Art. 1792 BW bepaalt dat, indien een gebouw dat tegen vaste prijs is opgericht, geheel of gedeeltelijk tenietgaat door een gebrek in de bouw, zelfs door de ongeschiktheid van de grond, de architect en de aannemer daarvoor gedurende tien jaar aansprakelijk zijn.
Art. 2270 BW bepaalt dat, na verloop van tien jaar, architecten en aannemers ontslagen zijn van hun aansprakelijkheid met betrekking tot de grote werken die zij hebben uitgevoerd of geleid.
Uit die bepalingen van openbare orde volgt dat de daarin bedoelde rechtsvordering, op straffe van verval, moet worden ingesteld binnen een termijn van tien jaar, die noch geschorst noch gestuit kan worden.
Omdat het evenwel een termijn betreft die voor het instellen van een rechtsvordering is ingevoerd, onttrekt de dagvaarding die binnen de toegestane termijn voor het gerecht wordt uitgebracht, het recht om te handelen aan het verval.

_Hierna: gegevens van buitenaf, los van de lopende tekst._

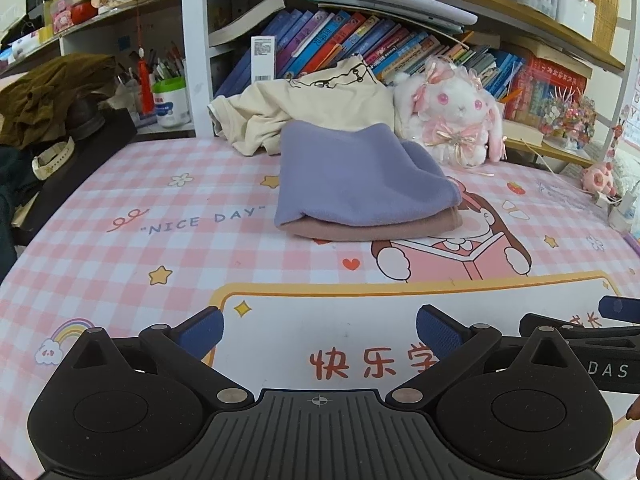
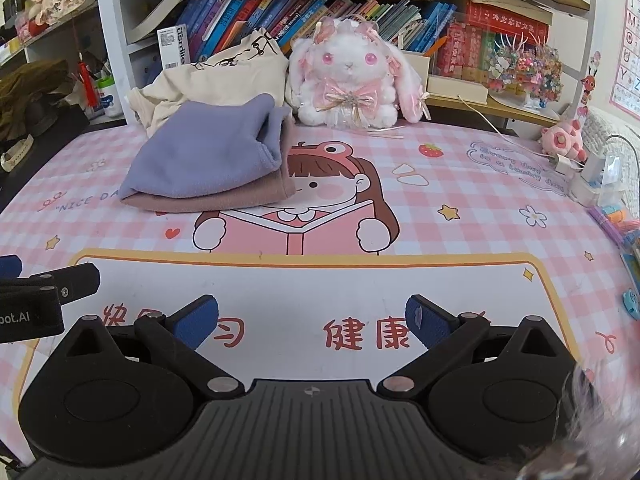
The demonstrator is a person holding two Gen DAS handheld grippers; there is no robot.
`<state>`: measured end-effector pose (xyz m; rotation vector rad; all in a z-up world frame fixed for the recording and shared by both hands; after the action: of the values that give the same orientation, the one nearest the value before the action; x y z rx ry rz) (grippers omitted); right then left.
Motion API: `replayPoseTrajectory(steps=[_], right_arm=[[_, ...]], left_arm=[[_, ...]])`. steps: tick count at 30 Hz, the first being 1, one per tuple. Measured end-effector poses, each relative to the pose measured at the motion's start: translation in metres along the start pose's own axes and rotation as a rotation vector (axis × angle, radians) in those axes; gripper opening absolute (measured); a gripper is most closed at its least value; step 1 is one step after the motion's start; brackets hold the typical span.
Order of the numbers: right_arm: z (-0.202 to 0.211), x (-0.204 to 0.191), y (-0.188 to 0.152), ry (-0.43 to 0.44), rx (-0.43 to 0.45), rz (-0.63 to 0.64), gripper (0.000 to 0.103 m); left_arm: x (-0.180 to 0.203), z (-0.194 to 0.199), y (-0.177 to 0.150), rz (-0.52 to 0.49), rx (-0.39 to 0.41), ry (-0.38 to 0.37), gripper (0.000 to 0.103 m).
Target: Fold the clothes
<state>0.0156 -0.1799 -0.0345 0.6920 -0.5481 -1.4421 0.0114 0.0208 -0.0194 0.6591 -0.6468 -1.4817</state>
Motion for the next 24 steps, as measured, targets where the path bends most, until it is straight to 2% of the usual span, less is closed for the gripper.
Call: replayPoseTrajectory(steps=[24], right_arm=[[-0.0031,-0.0005,0.0008,0.01,-0.016,0.005,0.101]], left_arm=[[0.0013,0.0032,0.0016,-0.002,0.024,-0.004,0.103]])
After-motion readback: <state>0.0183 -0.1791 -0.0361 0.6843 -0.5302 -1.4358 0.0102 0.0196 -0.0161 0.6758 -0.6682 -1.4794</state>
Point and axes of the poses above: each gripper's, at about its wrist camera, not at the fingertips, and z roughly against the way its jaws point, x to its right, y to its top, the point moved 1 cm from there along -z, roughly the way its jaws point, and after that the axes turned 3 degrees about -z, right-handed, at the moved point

Die uitwerking blijft voortduren zolang aan het geding geen einde is gemaakt door een onherroepelijk geworden beslissing.
De zelfs voor een onbevoegde rechter uitgebrachte, dagvaarding heeft tot gevolg dat de rechtsvordering aan het daarop toepasselijke verval wordt onttrokken.
Op basis van de regel dat de tienjarige vervaltermijn niet gestuit of geschorst kan worden, zou hieruit normaal volgen dat een dagvaarding voor een onbevoegde rechter (meer bepaald een rechter zonder rechtsmacht) de vervaltermijn niet onderbreekt.
Het alhier besproken arrest aanvaardt als uitzondering dat het voldoende is dat een aansprakelijkheidsvordering ten gronde is ingesteld binnen de tienjarige termijn, zelfs al is er gedagvaard voor een onbevoegde rechter. Een dagvaarding ten gronde onderbreekt de tienjarige vervaltermijn, zelfs al is er gedagvaard voor een onbevoegde rechter.